Bellway PLC (LON:BWY) has seen demand for its houses remain strong in the first four months of its new financial year, though it has been unable to keep up the breakneck pace from the early weeks.

In the 17 weeks since the start of August, the housebuilder has enjoyed a reservation rate of 210 houses per week, which it 6% ahead of where it was a year ago, but suggests a 30% year-on-year decline in November, after a 239-per-week sales rate in the first nine weeks of the period.

Pricing was said to be firm and in-line with expectations, with the order book of 6,186 homes worth GBP1.77bn, which is down from the GBP1.87bn in mid-October although up from GBP1.49bn this time last year.

For the year to end-July 2021, Bellway’s management expects a 25% increase in housing completions from the 7,522 seen last year.

Net cash stood at GBP242.9mln as of November 29, 2020, versus a net debt position of GBP45.7mln a year earlier, with what the FTSE 250-listed housebuilder said was “substantial capacity to invest further in land”.

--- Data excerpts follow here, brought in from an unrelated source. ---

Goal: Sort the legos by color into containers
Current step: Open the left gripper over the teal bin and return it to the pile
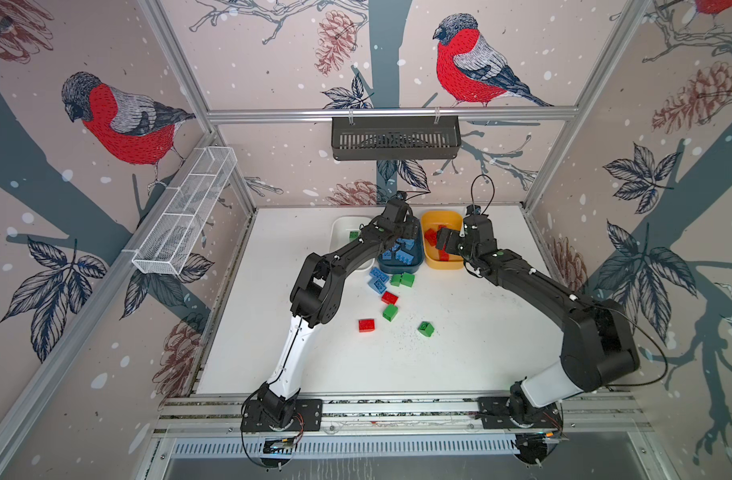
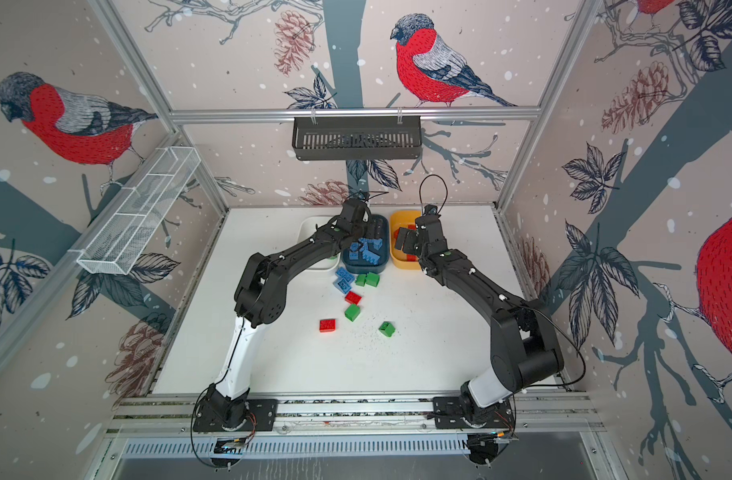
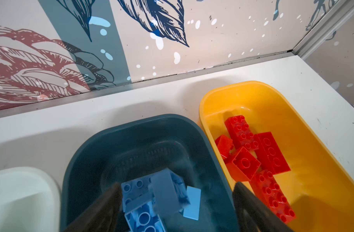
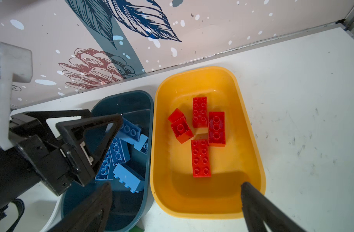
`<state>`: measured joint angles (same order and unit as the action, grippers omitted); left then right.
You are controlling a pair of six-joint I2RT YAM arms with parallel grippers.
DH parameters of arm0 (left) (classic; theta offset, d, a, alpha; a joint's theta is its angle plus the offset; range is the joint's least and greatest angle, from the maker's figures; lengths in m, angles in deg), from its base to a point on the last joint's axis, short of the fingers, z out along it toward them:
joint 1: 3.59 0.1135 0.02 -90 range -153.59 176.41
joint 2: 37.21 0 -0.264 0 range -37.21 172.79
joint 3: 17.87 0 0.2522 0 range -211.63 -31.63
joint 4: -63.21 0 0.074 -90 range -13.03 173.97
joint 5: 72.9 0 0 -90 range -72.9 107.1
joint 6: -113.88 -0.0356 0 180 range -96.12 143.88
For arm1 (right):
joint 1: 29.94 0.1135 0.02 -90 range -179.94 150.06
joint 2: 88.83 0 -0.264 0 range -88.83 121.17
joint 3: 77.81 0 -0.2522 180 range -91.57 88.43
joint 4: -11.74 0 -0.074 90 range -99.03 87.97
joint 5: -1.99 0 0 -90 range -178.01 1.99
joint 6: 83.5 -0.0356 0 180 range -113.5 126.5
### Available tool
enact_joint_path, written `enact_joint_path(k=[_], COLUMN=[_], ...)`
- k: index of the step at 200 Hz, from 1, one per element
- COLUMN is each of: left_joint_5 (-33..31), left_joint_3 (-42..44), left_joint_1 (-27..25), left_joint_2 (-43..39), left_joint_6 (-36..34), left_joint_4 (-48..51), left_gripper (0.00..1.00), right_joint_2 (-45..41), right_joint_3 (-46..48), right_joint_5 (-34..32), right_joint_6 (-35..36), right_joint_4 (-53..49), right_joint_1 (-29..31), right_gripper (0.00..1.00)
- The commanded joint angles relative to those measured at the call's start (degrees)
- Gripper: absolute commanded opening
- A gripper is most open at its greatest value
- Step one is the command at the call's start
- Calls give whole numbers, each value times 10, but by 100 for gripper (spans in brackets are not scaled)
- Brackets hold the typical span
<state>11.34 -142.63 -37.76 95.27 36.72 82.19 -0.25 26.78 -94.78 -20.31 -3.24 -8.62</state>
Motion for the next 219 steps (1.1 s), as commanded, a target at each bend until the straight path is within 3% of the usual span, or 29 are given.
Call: enact_joint_path(k=[1, 68, 105, 134, 174, 219], left_joint_5=[28, 120, 122, 95, 104, 88], left_joint_3=[17, 239, 371, 433, 505, 535], left_joint_1=[0, -2, -27, -58, -93, -126], left_joint_2=[-27, -185, -274, -310, -346, -343], left_joint_6=[-15, -12, -35, -15, 21, 38], left_joint_4=[-17, -82, -99, -60, 25, 74], left_gripper=[88, 95, 93, 91, 88, 82], right_joint_2=[-4, -12, -16, -14, -12, -4], right_joint_3=[5, 34, 41, 38, 39, 35], right_joint_5=[8, 3, -6, -8, -12, -7], right_joint_6=[-2, -15, -20, -22, -23, -26], right_joint_4=[10, 22, 30, 32, 30, 36], right_joint_1=[4, 17, 18, 18, 18, 20], right_gripper=[100, 99, 99, 99, 100, 99])
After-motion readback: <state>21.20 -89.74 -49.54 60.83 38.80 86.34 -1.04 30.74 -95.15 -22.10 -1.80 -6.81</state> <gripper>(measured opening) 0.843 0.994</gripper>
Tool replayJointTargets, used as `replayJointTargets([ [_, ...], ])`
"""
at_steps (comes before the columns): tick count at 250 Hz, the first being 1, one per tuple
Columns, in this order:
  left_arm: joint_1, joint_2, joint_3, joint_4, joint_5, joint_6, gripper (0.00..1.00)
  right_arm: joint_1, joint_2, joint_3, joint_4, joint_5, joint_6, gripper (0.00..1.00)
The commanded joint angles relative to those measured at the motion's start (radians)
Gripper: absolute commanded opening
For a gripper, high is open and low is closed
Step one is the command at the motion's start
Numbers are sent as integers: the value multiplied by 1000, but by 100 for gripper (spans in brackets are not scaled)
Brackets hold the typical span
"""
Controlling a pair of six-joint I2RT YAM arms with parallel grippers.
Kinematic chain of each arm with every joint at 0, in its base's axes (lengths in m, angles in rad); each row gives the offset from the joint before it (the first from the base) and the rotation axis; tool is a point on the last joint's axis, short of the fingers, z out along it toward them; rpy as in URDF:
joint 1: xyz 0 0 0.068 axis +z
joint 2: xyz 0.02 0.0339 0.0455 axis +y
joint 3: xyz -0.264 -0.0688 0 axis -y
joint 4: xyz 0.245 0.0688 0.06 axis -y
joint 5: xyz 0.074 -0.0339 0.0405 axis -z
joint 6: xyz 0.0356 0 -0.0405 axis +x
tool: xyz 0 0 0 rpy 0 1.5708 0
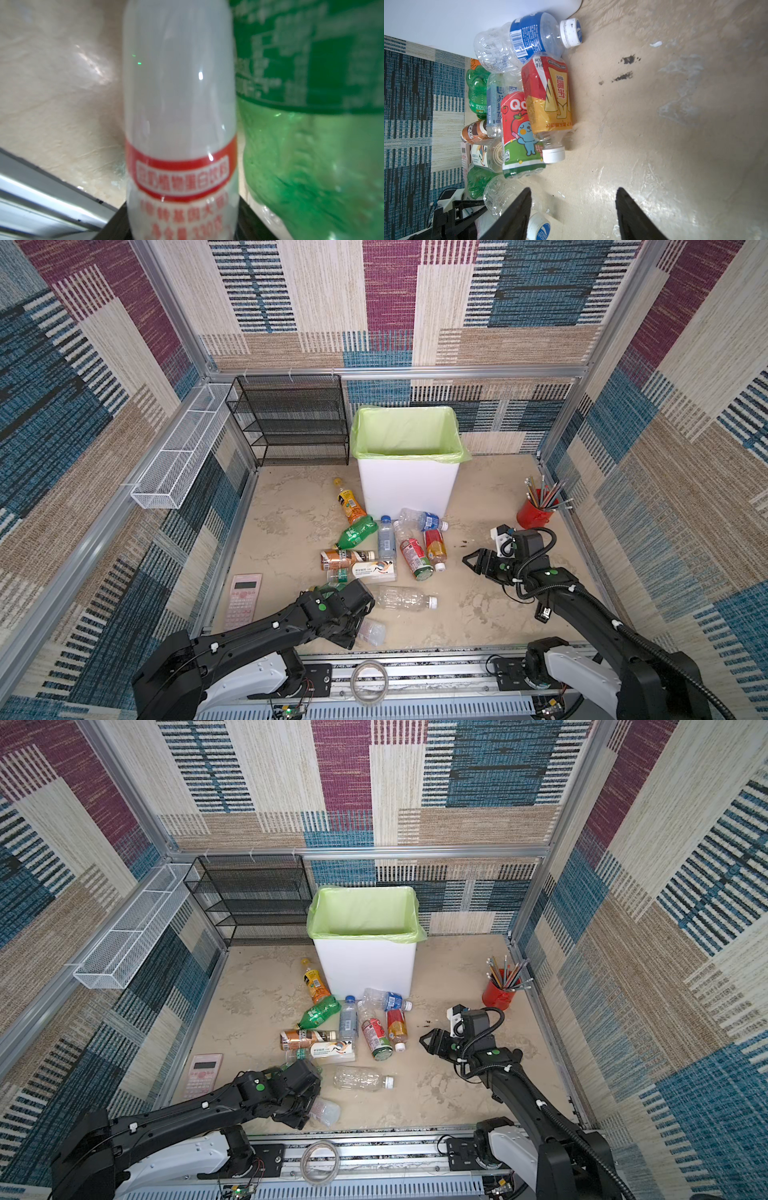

During the past 17 weeks, there has been “disciplined investment in high quality land to drive volume and margin recovery in the years ahead”, it added, securing contracts on 4,163 plots across 24 sites compared to 3,229 across 20 sites in the same period a year ago.

After announcing a final dividend of 50p per share for the past financial year, the group’s board said it “expects to increase future dividend payments, commensurate with the recovery in earnings”.

The shares were down 2% to 2,701p in Friday morning trading.

Analysts at UBS said the guidance for completions suggests a modest upgrade to consensus forecasts of 22% growth, which was felt to be encouraging considering the wider risks around a hard Brexit.

The fall in the sales rate in November was thought to reflect the impact of the second lockdown, limited new Helpt to Buy sales as the new scheme starts on December 16 and the existing scheme is constrained by product availability, plus a high base of comparison this time last year.

Broker Peel Hunt said: “Like the rest of the sector, the shares have been caught up in the ‘No-deal crosshairs’ in the past week or so.”